+++ PROVIDED MATERIAL +++

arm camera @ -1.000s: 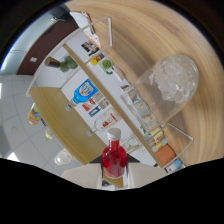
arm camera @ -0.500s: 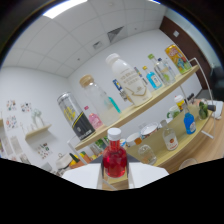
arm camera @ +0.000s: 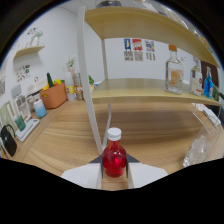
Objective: Make me a cup of Vodka Sunrise.
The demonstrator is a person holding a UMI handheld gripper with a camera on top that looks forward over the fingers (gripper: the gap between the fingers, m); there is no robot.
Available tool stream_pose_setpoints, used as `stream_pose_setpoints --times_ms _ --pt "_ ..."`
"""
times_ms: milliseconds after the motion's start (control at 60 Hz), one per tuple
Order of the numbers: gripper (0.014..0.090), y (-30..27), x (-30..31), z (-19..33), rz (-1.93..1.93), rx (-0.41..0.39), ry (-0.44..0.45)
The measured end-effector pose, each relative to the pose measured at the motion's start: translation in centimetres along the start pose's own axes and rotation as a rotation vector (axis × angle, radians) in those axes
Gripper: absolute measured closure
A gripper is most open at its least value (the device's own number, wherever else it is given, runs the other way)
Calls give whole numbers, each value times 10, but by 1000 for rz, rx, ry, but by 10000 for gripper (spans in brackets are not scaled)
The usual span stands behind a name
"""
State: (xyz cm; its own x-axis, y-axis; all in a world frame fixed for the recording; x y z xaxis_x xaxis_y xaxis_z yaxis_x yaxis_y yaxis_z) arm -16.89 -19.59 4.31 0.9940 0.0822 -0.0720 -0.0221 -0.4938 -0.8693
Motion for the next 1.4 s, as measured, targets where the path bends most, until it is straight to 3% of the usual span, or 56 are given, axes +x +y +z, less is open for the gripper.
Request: stream_pose_setpoints --times_ms 150,583,667,750,800,967,1100,1400 --pt "704 26 3 9 -6 -73 21" --pt "677 42 0 -6 -38 -115 12" --pt "546 39 -1 -12 -21 -112 -4" --pt "266 26 -3 -25 -8 -91 -37" --pt "184 15 -1 -36 -5 -73 -42" --pt "189 -39 13 -91 -20 67 -42" --pt "185 -57 46 -134 -31 130 -9" --pt "187 -15 156 -182 -22 68 126"
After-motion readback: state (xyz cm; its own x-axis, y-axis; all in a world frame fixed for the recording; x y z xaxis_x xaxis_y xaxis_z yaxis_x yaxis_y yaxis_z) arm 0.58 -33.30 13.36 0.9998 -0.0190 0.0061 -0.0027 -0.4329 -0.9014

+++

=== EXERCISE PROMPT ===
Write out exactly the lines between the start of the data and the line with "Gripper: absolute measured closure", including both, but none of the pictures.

=== RESPONSE AREA ===
arm camera @ -1.000s: 
arm camera @ -0.500s: 
arm camera @ +0.000s: 
Objective: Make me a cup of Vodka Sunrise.
The demonstrator is a person holding a UMI handheld gripper with a camera on top that looks forward over the fingers (gripper: the gap between the fingers, m); there is no robot.
Available tool stream_pose_setpoints, used as `stream_pose_setpoints --times_ms _ --pt "_ ..."`
"""
times_ms: milliseconds after the motion's start (control at 60 Hz), one per tuple
Order of the numbers: gripper (0.014..0.090), y (-30..27), x (-30..31), z (-19..33), rz (-1.93..1.93), rx (-0.41..0.39), ry (-0.44..0.45)
The measured end-effector pose, each relative to the pose measured at the motion's start: translation in centimetres along the start pose's own axes and rotation as a rotation vector (axis × angle, radians) in those axes
Gripper: absolute measured closure

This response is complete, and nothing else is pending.